Dans la tradition de la légende du loup-garou, le film de Mike Nichols tient une place honorable et le doit beaucoup à l'abattage de Jack Nicholson, habitué des transfigurations métaphysiques et physiques. Le film, s'il réserve quelques bons moments de suspense, montre en revanche peu d'originalité et de personnalité.
Mordu dès le début du film, Will Randall constate l'évolution progressive de son mal, autant d'incidents spectaculaires mais attendus. Le réalisateur alterne ces dernières scènes avec une évocation assez superficielle de la vie professionnelle et conjugale de Randall, cadre de l'édition, vieillissant et docile, qui devient un battant, un loup en somme, sous l'effet de ses nouveaux pouvoirs.

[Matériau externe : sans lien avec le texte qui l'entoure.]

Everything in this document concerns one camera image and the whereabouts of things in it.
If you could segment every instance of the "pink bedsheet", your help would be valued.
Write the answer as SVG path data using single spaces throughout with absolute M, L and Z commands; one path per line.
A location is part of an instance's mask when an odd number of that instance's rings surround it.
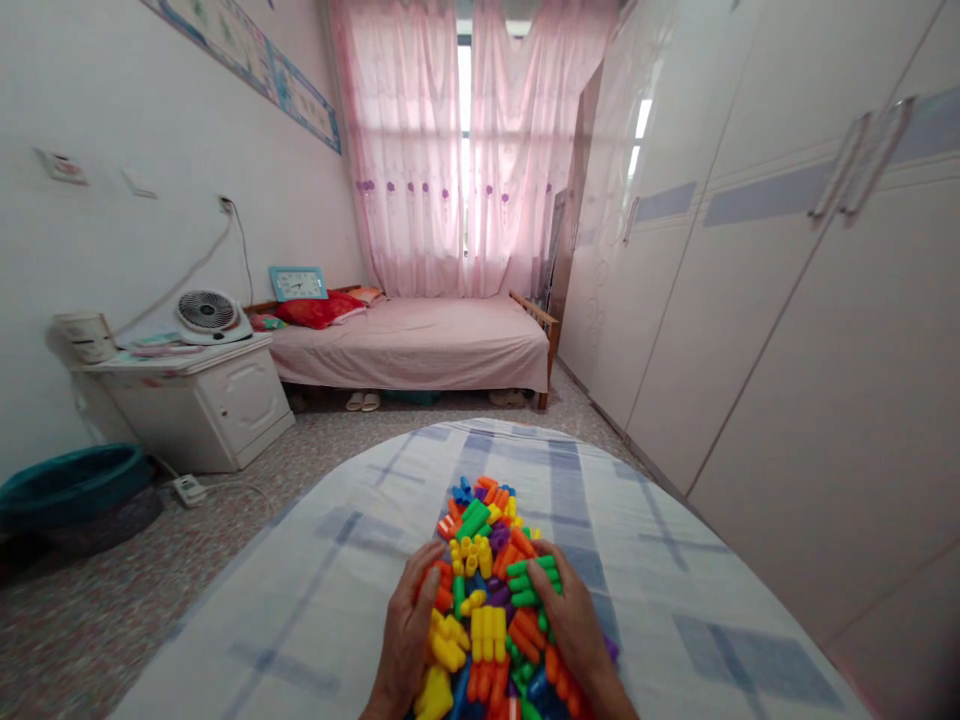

C'est la seule idée suggérée par ce film qui étire l'action de façon artificielle et compte une bonne demi-heure de trop, même si on se laisse parfois saisir par son atmosphère fantastique.
Le dénouement spectaculaire tourne à la confrontation entre un bon et un méchant. C'est convenu et pas loin d'être grotesque. Les plus indulgents verront dans cette affrontement une parabole sur la concurrence des cadres puisqu'elle oppose le vertueux Randall à un jeune cadre dynamique et très ambitieux.